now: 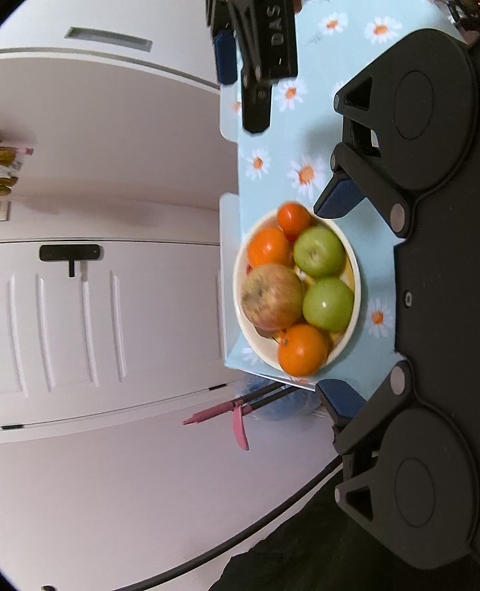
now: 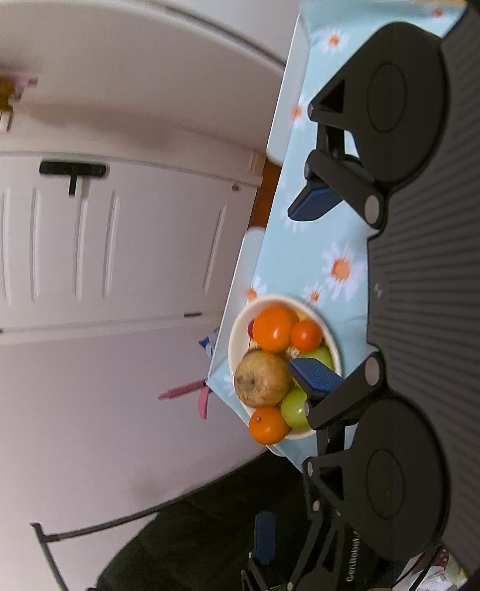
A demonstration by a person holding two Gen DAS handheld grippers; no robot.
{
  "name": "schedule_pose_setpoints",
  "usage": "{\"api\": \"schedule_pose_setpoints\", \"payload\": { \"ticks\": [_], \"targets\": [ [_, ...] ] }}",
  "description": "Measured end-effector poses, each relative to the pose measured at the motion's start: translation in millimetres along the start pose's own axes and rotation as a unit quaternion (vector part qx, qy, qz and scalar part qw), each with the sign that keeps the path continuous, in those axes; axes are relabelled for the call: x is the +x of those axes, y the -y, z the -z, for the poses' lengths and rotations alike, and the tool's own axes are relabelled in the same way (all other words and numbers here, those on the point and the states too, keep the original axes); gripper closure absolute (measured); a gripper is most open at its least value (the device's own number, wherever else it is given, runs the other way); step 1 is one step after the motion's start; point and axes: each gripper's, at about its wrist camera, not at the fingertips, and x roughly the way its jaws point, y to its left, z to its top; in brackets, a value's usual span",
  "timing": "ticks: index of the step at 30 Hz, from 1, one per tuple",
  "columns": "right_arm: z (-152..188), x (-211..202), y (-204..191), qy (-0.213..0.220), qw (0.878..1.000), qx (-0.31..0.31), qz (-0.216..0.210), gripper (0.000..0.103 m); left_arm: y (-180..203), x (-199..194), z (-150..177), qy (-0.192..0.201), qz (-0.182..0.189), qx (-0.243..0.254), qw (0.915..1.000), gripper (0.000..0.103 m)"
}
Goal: Organize fruits
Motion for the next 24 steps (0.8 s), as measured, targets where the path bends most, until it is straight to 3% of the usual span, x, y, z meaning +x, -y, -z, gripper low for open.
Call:
{"api": "schedule_pose_setpoints", "payload": {
  "ticks": [2, 8, 10, 17, 24],
  "targets": [
    [3, -21, 11, 0.001, 1.0, 0.01, 0.015, 0.0, 9, -14, -4, 0.008, 0.0, -0.003, 1.0, 0.007],
    [17, -72, 35, 0.004, 0.996, 0.029, 0.087, 0.0, 37, -44, -7, 0.031, 0.0, -0.014, 0.9994, 0.006],
    [25, -85, 39, 0.0, 0.993, 0.037, 0.112, 0.0, 46, -52, -5, 0.039, -0.002, -0.014, 0.9992, 0.001],
    [54, -110, 50, -0.009, 0.985, 0.085, 0.147, 0.0, 68, -68, 1, 0.05, -0.009, -0.007, 0.9987, 0.0],
    [67, -119, 50, -0.012, 0.982, 0.095, 0.164, 0.0, 76, -76, 12, 0.05, -0.018, -0.003, 0.9986, 0.0]
  ]
}}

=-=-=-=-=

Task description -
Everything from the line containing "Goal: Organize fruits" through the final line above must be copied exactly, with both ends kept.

Solution -
Goal: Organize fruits
Motion for the next 24 steps (0.8 s), as measured, targets where the path bends most, until it is straight to 3% of the usual span, x, y, z meaning +x, -y, -z, gripper low for open.
Call:
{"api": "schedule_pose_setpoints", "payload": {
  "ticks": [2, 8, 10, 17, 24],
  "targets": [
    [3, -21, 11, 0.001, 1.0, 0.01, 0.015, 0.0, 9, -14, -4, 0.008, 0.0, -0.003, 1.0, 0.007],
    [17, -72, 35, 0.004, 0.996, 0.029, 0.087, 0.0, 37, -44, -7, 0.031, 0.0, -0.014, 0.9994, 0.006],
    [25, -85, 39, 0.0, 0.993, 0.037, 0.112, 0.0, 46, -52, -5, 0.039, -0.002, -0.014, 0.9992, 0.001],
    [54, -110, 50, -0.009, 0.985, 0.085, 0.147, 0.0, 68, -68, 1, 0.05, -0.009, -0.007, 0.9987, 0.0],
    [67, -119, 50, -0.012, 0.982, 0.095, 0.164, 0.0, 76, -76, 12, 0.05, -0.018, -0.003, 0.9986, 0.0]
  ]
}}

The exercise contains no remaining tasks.